(Data listing)

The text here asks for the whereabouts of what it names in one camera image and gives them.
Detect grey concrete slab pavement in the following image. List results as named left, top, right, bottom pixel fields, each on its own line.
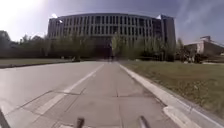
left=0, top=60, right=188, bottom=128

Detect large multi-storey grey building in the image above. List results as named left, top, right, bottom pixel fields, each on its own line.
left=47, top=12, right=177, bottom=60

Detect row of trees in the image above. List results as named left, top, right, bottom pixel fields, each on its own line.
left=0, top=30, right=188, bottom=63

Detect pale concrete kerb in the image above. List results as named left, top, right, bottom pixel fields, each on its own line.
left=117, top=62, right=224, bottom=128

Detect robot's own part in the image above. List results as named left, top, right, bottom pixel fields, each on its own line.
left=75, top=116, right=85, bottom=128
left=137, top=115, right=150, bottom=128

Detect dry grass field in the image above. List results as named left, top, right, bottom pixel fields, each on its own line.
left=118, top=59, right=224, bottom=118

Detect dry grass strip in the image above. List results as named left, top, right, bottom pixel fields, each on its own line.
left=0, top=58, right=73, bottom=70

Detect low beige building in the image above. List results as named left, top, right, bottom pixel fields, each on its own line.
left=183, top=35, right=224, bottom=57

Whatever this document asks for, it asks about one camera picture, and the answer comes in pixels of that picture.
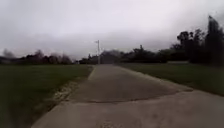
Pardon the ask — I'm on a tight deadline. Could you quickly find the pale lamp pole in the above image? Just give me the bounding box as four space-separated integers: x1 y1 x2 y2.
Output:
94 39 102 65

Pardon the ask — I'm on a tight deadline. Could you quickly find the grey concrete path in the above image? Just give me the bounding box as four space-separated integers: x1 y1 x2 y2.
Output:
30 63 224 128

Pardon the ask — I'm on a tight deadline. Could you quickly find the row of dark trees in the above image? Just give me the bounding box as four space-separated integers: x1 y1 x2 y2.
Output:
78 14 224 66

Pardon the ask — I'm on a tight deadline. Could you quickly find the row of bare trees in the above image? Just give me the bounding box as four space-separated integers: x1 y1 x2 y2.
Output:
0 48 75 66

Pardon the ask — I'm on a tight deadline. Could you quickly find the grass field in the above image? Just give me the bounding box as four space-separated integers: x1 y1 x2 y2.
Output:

(End Data listing)

Problem to work on: Find each line of the data above that holds the word "asks", then copy it.

Solution for this task:
The text here asks for the whereabouts of what it names in one camera image and gives them.
Whatever this document asks for, it asks about one camera picture, and the answer comes in pixels of that picture.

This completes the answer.